Indiferentes aos corpos
Com tantos bombardeios, com tantos feridos, com tanta violência, a visão dos corpos espalhados pela cidade já não parece incomodar ninguém. Sobre os trilhos que dividem Irpin de Bucha, outra cidade dormitório na periferia de Kiev e já sob o controle das forças de Moscou, os corpos de dois soldados russos seguem ali há dias. Um pouco mais à frente, diante de um shopping center agora em ruínas, um outro corpo se mistura aos escombros. Seus pés se foram, e parte de suas pernas estão destroçadas. Alguns soldados dizem que tentam afastar os cachorros que foram abandonados pela população em fuga, mas nem sempre conseguem.

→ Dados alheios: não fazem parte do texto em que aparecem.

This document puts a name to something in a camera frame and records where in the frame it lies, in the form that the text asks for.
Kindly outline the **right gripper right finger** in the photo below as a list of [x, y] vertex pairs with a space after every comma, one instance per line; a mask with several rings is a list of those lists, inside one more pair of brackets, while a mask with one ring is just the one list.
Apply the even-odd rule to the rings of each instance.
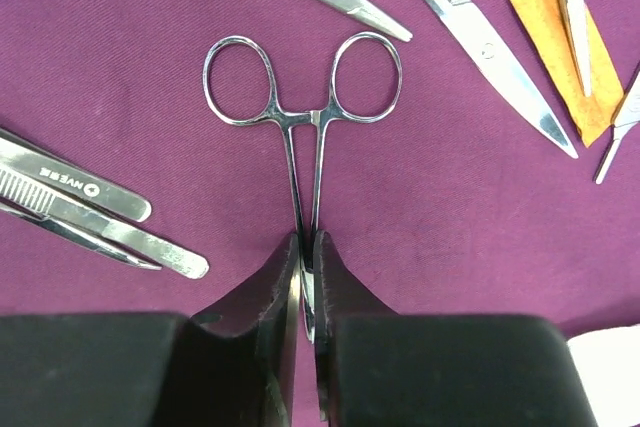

Na parte oeste da cidade, o Parque Central se transformou em uma espécie de cemitério sem covas. Pelo menos três corpos seguem ao relento, de três homens. Dois ao lado de seus carros. Um com um tiro na cabeça, como se tivesse sido executado. Na esquina, um senhor de idade parece estar bêbado, dormindo um sono pesado. Mas está morto. Ao chegar perto dele é possível ver o sangue ressecado que saiu de sua boca, seu nariz, seus ouvidos, provavelmente fruto de uma hemorragia após ser baleado.
Insistindo em ficar
Mesmo diante de um cenário de absoluta desolação e com a perspectiva de uma iminente batalha pelas ruas da cidade, alguns moradores insistem em não deixar suas casas. Ontem, enquanto as bombas caiam ao redor de Irpin, uma senhora cuidava do jardim ressecado pelo frio na entrada de sua casa. Tirava o mato que, sabe-se lá como, insiste em crescer nestes dias frios do fim do inverno. Dois homens a acompanhavam. Perguntei o que faziam ali. E um deles, em um inglês bastante básico, me disse:
“Aqui é minha casa, vou ficar.”
A poucos metros da última linha de defesa ucraniana, a menos de um quilômetro das posições russas, famílias se uniam em um abrigo antiaéreo utilizado pelos soldados que estão nas posições avançadas. Dividiam as camas com os cães e os gatos que trouxeram de casa. Maxim, um senhor, contava aos jornalistas que estava decidido a ficar. Os soldados não quiseram lhe dar uma arma.
“Eu vou ficar, não sou covarde. Ao menos um russo eu levo comigo antes de morrer.”